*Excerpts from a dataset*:
********************

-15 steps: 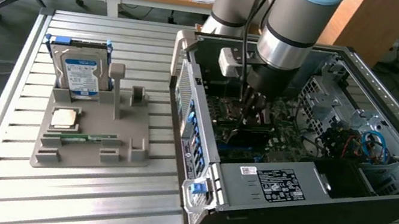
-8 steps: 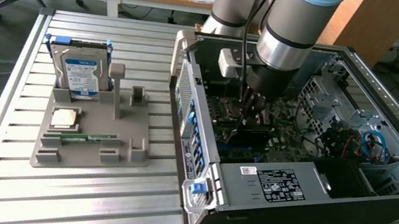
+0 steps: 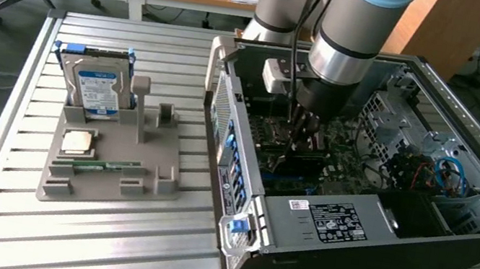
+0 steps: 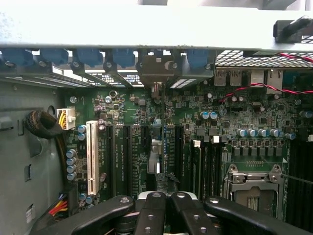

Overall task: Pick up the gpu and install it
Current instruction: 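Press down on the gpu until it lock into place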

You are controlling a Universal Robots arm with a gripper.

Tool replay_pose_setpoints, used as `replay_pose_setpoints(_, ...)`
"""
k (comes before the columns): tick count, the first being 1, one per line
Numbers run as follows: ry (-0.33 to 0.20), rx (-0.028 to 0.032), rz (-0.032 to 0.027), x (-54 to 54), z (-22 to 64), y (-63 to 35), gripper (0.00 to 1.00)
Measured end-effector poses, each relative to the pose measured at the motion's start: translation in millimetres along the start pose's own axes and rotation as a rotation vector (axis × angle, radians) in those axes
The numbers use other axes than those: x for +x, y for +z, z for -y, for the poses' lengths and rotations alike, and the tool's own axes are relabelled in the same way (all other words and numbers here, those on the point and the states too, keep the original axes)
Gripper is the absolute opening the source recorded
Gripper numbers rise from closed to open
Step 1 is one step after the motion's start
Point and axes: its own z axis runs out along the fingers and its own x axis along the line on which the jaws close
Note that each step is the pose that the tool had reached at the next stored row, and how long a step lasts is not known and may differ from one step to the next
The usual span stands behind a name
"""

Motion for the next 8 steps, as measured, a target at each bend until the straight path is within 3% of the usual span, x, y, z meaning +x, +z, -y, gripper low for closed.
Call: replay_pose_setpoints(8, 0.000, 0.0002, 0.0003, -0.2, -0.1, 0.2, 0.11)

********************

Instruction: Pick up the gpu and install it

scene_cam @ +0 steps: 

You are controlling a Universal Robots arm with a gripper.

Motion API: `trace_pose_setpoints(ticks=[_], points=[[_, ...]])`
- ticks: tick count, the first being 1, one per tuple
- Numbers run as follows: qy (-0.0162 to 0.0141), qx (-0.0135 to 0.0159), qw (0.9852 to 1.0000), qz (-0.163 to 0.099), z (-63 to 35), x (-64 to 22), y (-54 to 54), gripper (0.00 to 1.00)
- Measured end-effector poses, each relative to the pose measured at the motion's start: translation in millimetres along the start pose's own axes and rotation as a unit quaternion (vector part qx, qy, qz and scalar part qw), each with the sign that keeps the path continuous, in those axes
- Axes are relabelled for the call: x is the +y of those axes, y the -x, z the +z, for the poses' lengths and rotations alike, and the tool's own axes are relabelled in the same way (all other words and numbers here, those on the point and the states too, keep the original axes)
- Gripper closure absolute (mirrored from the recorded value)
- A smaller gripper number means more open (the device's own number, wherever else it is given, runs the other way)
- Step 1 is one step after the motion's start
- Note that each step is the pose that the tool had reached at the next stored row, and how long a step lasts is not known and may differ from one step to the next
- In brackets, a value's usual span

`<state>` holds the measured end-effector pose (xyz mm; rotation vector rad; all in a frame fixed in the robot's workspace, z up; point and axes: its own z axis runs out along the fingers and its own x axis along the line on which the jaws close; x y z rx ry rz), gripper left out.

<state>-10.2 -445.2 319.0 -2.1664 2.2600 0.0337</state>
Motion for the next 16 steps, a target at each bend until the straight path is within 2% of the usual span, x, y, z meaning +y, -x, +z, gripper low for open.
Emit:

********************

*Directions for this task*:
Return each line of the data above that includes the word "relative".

*Task answer*:
Measured end-effector poses, each relative to the pose measured at the motion's start: translation in millimetres along the start pose's own axes and rotation as a rotation vector (axis × angle, radians) in those axes
- Measured end-effector poses, each relative to the pose measured at the motion's start: translation in millimetres along the start pose's own axes and rotation as a unit quaternion (vector part qx, qy, qz and scalar part qw), each with the sign that keeps the path continuous, in those axes

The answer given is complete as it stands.